Search code examples
cudathrust

Thrust reduce not working with non equal input/output types


I'm attempting to reduce the min and max of an array of values using Thrust and I seem to be stuck. Given an array of floats what I would like is to reduce their min and max values in one pass, but using thrust's reduce method I instead get the mother (or at least auntie) of all template compile errors.

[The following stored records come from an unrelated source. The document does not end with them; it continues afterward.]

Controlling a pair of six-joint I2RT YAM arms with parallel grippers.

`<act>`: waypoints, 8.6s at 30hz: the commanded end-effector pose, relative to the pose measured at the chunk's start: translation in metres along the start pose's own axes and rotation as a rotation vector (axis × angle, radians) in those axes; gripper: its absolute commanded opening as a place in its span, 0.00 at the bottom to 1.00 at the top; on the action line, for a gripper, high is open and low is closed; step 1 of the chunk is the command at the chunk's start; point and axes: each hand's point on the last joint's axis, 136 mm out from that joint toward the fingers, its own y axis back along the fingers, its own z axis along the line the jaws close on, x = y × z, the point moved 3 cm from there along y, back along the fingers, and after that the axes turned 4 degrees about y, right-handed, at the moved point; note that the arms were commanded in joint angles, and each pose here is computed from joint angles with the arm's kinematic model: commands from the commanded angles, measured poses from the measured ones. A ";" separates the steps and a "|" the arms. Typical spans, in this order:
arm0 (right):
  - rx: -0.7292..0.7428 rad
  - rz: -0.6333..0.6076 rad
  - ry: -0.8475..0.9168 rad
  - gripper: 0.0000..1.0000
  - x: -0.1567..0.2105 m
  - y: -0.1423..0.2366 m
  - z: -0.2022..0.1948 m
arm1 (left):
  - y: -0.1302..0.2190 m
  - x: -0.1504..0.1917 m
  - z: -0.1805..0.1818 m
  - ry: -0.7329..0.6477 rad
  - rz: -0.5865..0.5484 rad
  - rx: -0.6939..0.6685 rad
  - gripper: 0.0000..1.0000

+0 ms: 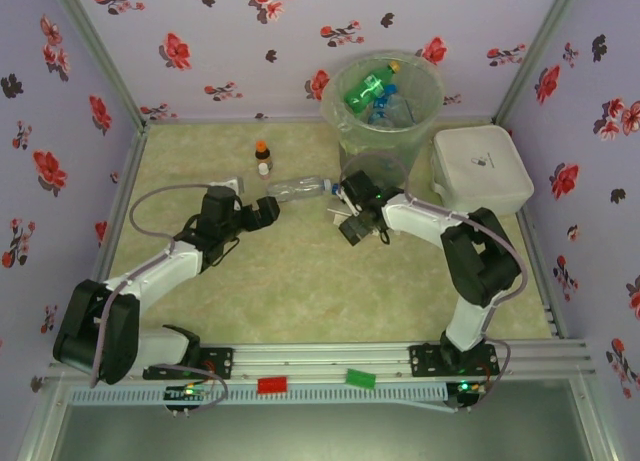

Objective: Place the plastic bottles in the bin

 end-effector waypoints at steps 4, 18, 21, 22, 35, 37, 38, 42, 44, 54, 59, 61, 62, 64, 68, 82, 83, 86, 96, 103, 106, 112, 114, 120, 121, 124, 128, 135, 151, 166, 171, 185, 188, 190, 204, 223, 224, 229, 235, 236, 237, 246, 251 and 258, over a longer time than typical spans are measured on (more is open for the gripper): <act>-0.105 0.019 0.010 0.95 0.005 0.000 0.022 | 0.005 -0.012 -0.010 -0.016 -0.012 0.021 1.00; -0.096 0.055 0.024 0.91 0.001 -0.015 0.034 | 0.002 -0.012 -0.008 -0.013 -0.006 0.015 1.00; -0.118 0.045 0.025 0.77 -0.003 -0.011 0.037 | 0.003 -0.013 -0.009 -0.021 -0.010 0.015 1.00; -0.124 0.040 0.022 0.71 -0.003 -0.008 0.037 | 0.003 -0.014 -0.009 -0.023 -0.013 0.014 1.00; -0.248 -0.175 -0.194 0.42 -0.023 0.040 0.046 | 0.000 -0.029 -0.010 -0.012 -0.074 0.013 1.00; -0.270 -0.234 -0.233 0.41 -0.028 0.053 0.045 | 0.000 -0.030 -0.010 -0.008 -0.082 0.016 1.00; -0.279 -0.260 -0.247 0.40 -0.030 0.059 0.044 | 0.000 -0.031 -0.010 -0.005 -0.085 0.014 1.00; -0.289 -0.399 -0.288 0.39 -0.044 0.100 0.032 | -0.003 -0.032 -0.008 0.011 -0.081 0.005 1.00; -0.285 -0.464 -0.303 0.39 -0.050 0.121 0.022 | -0.005 -0.033 -0.009 0.022 -0.079 0.004 1.00; -0.211 -0.725 -0.489 0.38 -0.064 0.214 -0.075 | -0.008 -0.018 -0.004 0.020 -0.057 0.032 1.00; -0.143 -0.844 -0.547 0.38 -0.076 0.256 -0.120 | -0.006 -0.007 -0.004 -0.015 0.004 0.045 1.00; -0.105 -0.873 -0.569 0.38 -0.083 0.268 -0.136 | -0.004 -0.004 -0.004 -0.024 0.017 0.045 1.00; -0.078 -0.884 -0.583 0.38 -0.086 0.273 -0.146 | -0.003 -0.004 -0.004 -0.028 0.020 0.044 1.00; -0.037 -0.890 -0.610 0.38 -0.094 0.276 -0.164 | -0.001 -0.001 -0.003 -0.035 0.027 0.043 1.00; 0.019 -0.888 -0.667 0.39 -0.112 0.275 -0.200 | 0.002 0.004 -0.003 -0.052 0.039 0.040 1.00; 0.079 -0.748 -0.794 0.42 -0.156 0.210 -0.260 | 0.006 0.015 -0.001 -0.097 0.088 0.021 1.00; 0.083 -0.729 -0.800 0.43 -0.155 0.205 -0.260 | 0.007 0.015 -0.001 -0.101 0.090 0.020 1.00; 0.112 -0.673 -0.813 0.47 -0.148 0.194 -0.261 | 0.007 0.014 -0.001 -0.114 0.090 0.019 1.00; 0.118 -0.684 -0.802 0.85 -0.153 0.204 -0.265 | -0.002 -0.001 -0.015 -0.159 0.092 0.029 1.00; 0.169 -0.701 -0.769 1.00 -0.144 0.230 -0.266 | -0.010 -0.021 -0.032 -0.213 0.069 0.061 1.00; 0.141 -0.708 -0.748 1.00 -0.133 0.236 -0.251 | -0.016 -0.031 -0.043 -0.272 0.060 0.087 1.00; 0.110 -0.753 -0.749 1.00 -0.088 0.251 -0.202 | -0.041 -0.042 -0.069 -0.461 0.148 0.223 1.00; 0.090 -0.761 -0.764 1.00 -0.069 0.250 -0.185 | -0.054 -0.042 -0.071 -0.495 0.213 0.230 1.00; 0.027 -0.698 -0.825 1.00 -0.015 0.224 -0.144 | -0.089 -0.040 -0.066 -0.578 0.304 0.221 1.00; 0.015 -0.689 -0.839 1.00 -0.008 0.218 -0.138 | -0.093 -0.040 -0.065 -0.587 0.314 0.219 1.00; -0.062 -0.685 -0.867 1.00 0.007 0.200 -0.118 | -0.106 -0.038 -0.061 -0.605 0.352 0.207 1.00; -0.104 -0.602 -0.848 1.00 0.019 0.179 -0.099 | -0.119 -0.033 -0.059 -0.609 0.399 0.213 1.00; -0.128 -0.579 -0.840 1.00 0.029 0.161 -0.086 | -0.145 -0.029 -0.059 -0.607 0.476 0.215 1.00; -0.139 -0.591 -0.841 1.00 0.032 0.153 -0.082 | -0.153 0.007 -0.019 -0.601 0.605 0.048 1.00; -0.163 -0.584 -0.897 1.00 0.017 0.130 -0.084 | -0.151 0.025 -0.005 -0.598 0.608 -0.016 0.70; -0.197 -0.588 -0.924 1.00 0.016 0.109 -0.079 | -0.149 0.028 -0.006 -0.556 0.564 -0.012 0.49; -0.257 -0.476 -0.958 1.00 0.029 0.061 -0.057 | -0.096 -0.015 -0.078 -0.318 0.196 0.163 0.39; -0.266 -0.451 -0.953 1.00 0.031 0.055 -0.054 | -0.076 -0.035 -0.104 -0.303 0.122 0.218 0.40; -0.277 -0.447 -0.946 1.00 0.030 0.053 -0.052 | -0.059 -0.053 -0.123 -0.308 0.063 0.252 0.40; -0.246 -0.486 -0.901 0.99 0.030 0.077 -0.059 | 0.006 -0.174 -0.247 -0.315 -0.219 0.433 0.41; -0.210 -0.596 -0.919 1.00 0.038 0.094 -0.064 | -0.090 -0.177 -0.313 -0.266 -0.112 0.424 0.40; -0.206 -0.591 -0.920 1.00 0.040 0.093 -0.064 | -0.093 -0.174 -0.314 -0.264 -0.108 0.426 0.40; -0.189 -0.583 -0.907 1.00 0.047 0.098 -0.063 | -0.103 -0.159 -0.325 -0.273 -0.104 0.457 0.44; -0.155 -0.602 -0.876 1.00 0.050 0.101 -0.066 | -0.094 -0.165 -0.333 -0.256 -0.128 0.484 0.89; -0.153 -0.600 -0.863 1.00 0.049 0.101 -0.066 | -0.089 -0.167 -0.336 -0.259 -0.136 0.491 0.98; -0.153 -0.602 -0.847 1.00 0.048 0.102 -0.066 | -0.082 -0.171 -0.338 -0.263 -0.146 0.498 1.00; -0.178 -0.602 -0.700 1.00 0.024 0.106 -0.066 | -0.019 -0.180 -0.335 -0.341 -0.205 0.521 1.00; -0.211 -0.563 -0.603 1.00 0.008 0.095 -0.058 | 0.021 -0.173 -0.307 -0.391 -0.293 0.509 1.00; -0.211 -0.496 -0.415 1.00 -0.017 0.081 -0.040 | 0.042 -0.143 -0.241 -0.365 -0.335 0.430 1.00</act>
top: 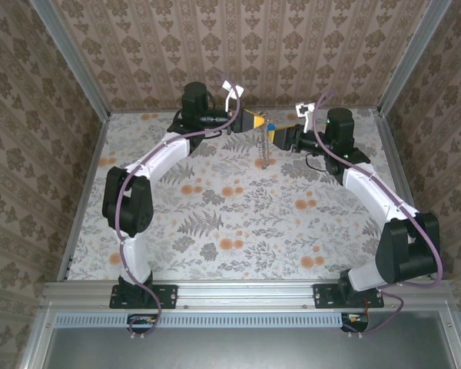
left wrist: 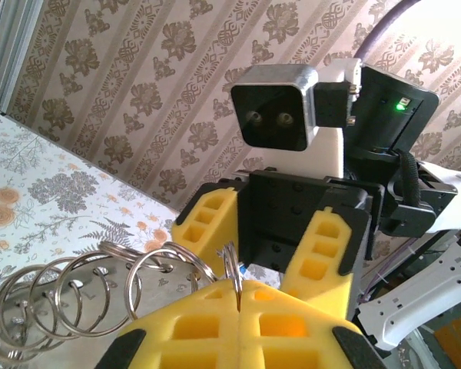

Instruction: Put the keys on the keyring

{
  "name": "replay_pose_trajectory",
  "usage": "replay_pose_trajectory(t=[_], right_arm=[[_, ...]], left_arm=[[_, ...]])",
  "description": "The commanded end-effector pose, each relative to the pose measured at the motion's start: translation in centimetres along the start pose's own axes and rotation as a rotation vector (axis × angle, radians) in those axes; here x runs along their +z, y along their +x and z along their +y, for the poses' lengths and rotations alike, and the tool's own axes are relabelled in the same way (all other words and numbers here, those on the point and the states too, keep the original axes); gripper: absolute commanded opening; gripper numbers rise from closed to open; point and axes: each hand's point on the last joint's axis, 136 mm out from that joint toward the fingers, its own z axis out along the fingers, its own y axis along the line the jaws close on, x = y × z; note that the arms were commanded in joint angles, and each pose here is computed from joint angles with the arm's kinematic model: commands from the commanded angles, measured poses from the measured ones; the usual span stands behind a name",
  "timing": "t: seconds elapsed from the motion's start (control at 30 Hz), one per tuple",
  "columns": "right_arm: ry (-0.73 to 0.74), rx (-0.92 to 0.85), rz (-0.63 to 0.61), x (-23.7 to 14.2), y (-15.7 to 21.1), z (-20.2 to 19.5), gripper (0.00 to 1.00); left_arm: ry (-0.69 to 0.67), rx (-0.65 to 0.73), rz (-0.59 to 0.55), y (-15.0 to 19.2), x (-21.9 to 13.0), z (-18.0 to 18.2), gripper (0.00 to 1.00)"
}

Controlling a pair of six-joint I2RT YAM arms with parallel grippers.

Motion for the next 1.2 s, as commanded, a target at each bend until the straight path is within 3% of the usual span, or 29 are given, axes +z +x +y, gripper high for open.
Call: replay_pose_trajectory(t=[0.0, 0.1, 0.3, 0.37, 0.7, 1.17], right_arm=[[-0.001, -0.057, -0.016, 0.6, -1.4, 0.4, 0.49], [-0.003, -0.06, -0.011, 0.7, -1.5, 0.4, 0.42], [-0.063, -0.072, 0.005, 0.5, -1.2, 1.7, 0.05], [-0.086, -0.074, 0.018, 0.4, -0.8, 2.3, 0.0], [-0.131, -0.064, 0.072, 1.7, 0.8, 4.0, 0.0], [-0.179, -0.005, 0.011, 3.4, -0.9, 4.5, 0.0]], left_arm=[[0.04, 0.106, -0.032, -3.0, -0.4, -4.3, 0.0], [0.045, 0.112, -0.031, -3.0, -0.4, -4.5, 0.0], [0.038, 0.114, -0.04, -3.2, -0.5, -4.3, 0.0], [0.032, 0.116, -0.049, -3.4, -0.5, -4.3, 0.0], [0.026, 0.105, -0.104, -3.7, -0.5, -3.8, 0.0], [0.041, 0.097, -0.095, -2.5, 0.2, -4.2, 0.0]])
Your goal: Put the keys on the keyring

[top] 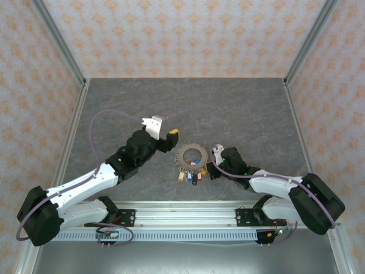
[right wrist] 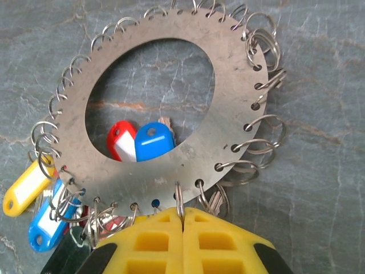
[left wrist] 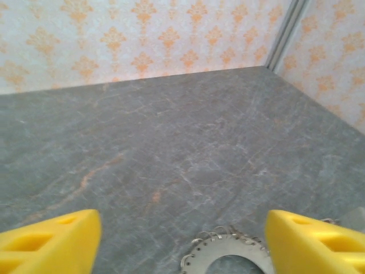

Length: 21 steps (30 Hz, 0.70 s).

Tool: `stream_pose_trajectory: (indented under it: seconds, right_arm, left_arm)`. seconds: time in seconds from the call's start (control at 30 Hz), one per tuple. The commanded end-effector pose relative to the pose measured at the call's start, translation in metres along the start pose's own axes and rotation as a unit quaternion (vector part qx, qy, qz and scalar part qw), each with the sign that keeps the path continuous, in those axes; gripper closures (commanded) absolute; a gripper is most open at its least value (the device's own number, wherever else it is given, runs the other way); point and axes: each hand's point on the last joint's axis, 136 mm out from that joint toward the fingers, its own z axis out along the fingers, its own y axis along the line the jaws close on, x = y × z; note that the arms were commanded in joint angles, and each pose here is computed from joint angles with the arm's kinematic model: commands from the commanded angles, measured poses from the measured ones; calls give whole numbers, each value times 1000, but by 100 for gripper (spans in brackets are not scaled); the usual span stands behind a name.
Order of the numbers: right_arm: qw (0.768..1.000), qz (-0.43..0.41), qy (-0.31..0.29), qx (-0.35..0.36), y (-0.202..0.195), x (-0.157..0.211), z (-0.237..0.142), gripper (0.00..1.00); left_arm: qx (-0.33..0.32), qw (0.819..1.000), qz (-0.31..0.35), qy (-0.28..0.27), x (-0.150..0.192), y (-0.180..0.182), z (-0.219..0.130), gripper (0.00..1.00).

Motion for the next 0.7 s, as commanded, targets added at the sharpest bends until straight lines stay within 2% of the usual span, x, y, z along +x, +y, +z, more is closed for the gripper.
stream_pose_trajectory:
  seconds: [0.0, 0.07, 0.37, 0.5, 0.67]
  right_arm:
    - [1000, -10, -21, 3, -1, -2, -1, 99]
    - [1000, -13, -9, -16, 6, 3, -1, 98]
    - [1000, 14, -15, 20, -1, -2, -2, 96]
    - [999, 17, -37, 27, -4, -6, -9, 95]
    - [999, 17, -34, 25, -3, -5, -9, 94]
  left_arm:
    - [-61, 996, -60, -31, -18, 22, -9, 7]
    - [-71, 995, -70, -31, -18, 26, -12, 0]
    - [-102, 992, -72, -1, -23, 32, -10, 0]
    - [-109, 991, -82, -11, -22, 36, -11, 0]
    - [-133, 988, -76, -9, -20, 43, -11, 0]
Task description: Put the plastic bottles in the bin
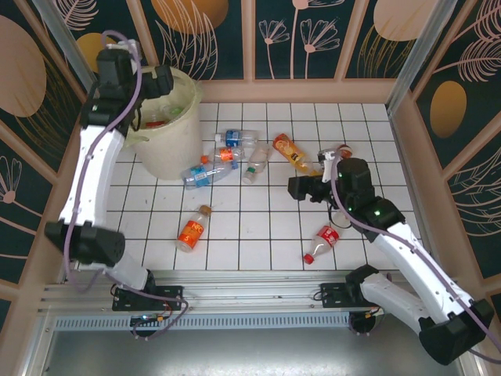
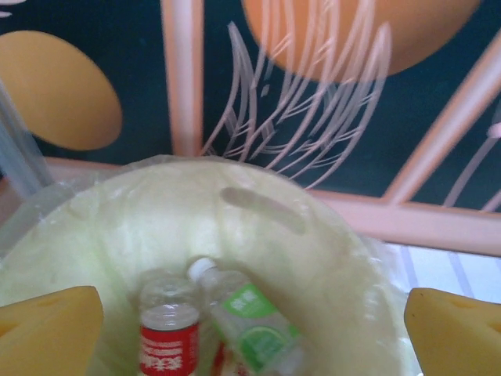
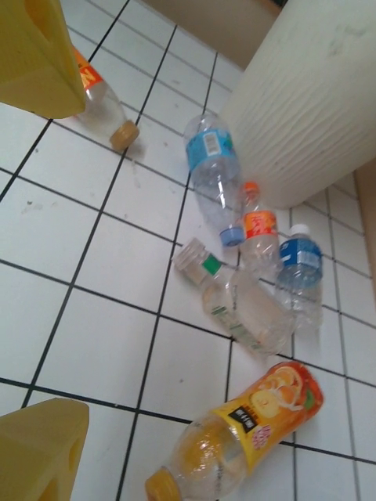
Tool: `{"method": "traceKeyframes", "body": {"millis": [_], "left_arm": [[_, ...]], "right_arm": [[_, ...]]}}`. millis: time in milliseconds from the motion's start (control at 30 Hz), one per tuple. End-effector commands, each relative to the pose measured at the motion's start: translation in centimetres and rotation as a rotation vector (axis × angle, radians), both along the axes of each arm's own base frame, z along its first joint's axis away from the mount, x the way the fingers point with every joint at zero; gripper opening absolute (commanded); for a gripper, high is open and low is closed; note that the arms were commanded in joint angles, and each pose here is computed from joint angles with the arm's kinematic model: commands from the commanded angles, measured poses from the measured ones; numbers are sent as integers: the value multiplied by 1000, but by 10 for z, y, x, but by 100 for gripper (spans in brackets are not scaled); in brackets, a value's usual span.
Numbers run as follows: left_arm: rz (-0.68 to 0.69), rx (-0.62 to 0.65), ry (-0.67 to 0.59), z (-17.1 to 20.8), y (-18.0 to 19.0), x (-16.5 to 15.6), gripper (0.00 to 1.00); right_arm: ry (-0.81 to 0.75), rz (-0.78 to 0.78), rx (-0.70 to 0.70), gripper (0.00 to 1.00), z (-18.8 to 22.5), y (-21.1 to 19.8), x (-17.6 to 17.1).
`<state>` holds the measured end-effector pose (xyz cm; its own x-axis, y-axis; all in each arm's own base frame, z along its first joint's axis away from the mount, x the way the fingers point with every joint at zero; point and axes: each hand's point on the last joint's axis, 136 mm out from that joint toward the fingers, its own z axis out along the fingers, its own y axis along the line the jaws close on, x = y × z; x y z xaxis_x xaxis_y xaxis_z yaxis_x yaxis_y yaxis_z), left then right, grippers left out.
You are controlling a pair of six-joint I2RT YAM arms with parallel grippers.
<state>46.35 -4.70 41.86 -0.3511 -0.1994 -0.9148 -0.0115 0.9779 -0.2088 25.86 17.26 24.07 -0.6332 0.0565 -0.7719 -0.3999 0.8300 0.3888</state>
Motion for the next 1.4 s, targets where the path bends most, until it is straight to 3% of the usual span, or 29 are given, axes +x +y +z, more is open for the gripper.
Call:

My original code contains 5 lists of values spread over 2 float4 arrays that I want reduced, but I've boiled it down to this short example.

struct ReduceMinMax {
    __host__ __device__
    float2 operator()(float lhs, float rhs) {
        return make_float2(Min(lhs, rhs), Max(lhs, rhs));
    }
};

int main(int argc, char *argv[]){

    thrust::device_vector<float> hat(4);
    hat[0] = 3;
    hat[1] = 5;
    hat[2] = 6;
    hat[3] = 1;

    ReduceMinMax binary_op_of_dooooom;
    thrust::reduce(hat.begin(), hat.end(), 4.0f, binary_op_of_dooooom);
}

If I split it into 2 reductions instead it of course works. My question is then: Is it possible to reduce both the min and max in one pass with thrust and how? If not then what is the most efficient way of achieving said reduction? Will a transform iterator help me (and if so, will the reduction then be a one pass reduction?)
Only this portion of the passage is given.